Jorge Alejandro Dowling Desmadryl (4 August 1903 – 19 July 1979) was a Chilean politician who served as deputy.

== Biography ==
He was the son of Jorge Dowling Lord and Petronila Desmadryl Montt. He was the maternal great-grandfather of Camila Vallejo Dowling, Minister Secretary-General of Government.

He studied at the University of Concepción, qualifying as a land surveyor around 1925. In 1929, he married Rebeca Santa María Muñoz in Temuco, with whom he had three children.

== Public life ==
He worked primarily in his professional field as a land surveyor and was employed on the permanent staff of the Ministry of Lands and Colonization, a position interrupted only during his term as a member of parliament.

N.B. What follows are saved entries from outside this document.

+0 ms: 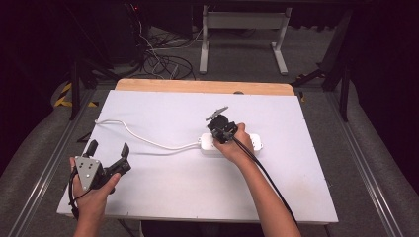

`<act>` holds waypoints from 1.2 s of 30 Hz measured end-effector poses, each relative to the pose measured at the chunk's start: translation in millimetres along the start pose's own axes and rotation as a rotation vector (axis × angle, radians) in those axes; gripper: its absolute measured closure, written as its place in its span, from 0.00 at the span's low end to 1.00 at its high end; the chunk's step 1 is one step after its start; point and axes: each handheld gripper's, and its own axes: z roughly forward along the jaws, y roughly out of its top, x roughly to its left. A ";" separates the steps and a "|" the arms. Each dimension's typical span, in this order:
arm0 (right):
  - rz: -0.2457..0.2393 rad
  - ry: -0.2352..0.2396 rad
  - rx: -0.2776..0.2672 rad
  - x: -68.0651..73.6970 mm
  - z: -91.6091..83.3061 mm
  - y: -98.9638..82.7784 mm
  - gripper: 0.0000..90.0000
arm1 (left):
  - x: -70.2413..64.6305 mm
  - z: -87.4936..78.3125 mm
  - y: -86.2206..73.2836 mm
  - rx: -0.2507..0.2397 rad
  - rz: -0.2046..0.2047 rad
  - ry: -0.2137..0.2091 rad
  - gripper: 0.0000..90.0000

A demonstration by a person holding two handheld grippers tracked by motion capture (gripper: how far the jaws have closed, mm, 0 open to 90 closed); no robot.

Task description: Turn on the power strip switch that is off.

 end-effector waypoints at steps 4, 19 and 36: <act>-0.022 -0.021 0.017 2.5 -0.4 1.0 1.00 | -0.5 0.0 -0.1 0.001 0.001 -0.002 0.09; -0.036 -0.050 0.057 7.0 -0.1 5.8 1.00 | -1.3 -0.1 0.0 0.002 0.000 -0.006 0.09; -0.096 -0.106 0.104 17.2 4.1 13.1 1.00 | -0.2 -1.7 0.0 -0.001 -0.004 0.001 0.09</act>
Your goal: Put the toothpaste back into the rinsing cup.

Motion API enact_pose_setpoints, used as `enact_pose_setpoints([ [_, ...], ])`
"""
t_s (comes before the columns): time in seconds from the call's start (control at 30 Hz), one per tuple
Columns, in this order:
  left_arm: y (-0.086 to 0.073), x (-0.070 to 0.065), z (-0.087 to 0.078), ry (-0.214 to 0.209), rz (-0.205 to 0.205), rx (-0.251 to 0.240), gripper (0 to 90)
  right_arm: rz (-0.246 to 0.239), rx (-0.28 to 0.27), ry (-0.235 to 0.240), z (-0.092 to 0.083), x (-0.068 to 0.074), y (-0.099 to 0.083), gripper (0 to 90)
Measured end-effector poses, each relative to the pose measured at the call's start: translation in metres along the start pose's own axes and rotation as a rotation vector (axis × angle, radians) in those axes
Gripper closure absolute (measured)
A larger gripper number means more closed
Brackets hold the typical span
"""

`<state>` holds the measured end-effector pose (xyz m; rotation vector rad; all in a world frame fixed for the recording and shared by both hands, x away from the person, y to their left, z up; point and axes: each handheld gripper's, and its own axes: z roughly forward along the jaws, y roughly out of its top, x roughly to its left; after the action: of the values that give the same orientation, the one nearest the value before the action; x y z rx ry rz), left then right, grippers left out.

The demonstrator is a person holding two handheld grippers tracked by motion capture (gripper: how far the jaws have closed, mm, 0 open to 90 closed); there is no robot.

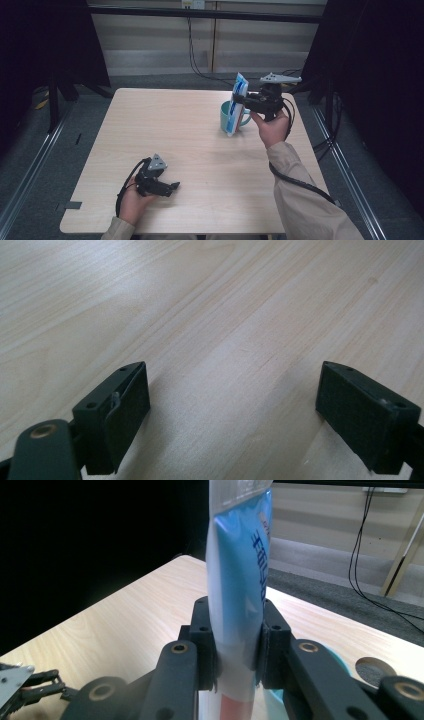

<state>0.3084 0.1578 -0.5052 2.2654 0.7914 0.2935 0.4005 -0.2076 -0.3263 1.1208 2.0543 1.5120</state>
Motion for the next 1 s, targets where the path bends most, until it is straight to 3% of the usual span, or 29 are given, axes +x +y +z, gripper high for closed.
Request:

In parallel, he pursued studies in mathematics and astronomy and conducted research on indigenous ethnic groups and cultures, particularly after leaving the Ministry to work in private practice. He was the author of Religion, shamanism and Mapuche mythology, published in 1971.

He was a member of the Socialist Party and later of the Socialist Workers' Party. He was elected to the Chamber of Deputies of Chile for the Twenty-second Departmental Electoral District of Valdivia, La Unión, Río Bueno and Osorno for the 1937–1941 legislative period. During his term, he served on the Standing Committee on Industries, of which he was president.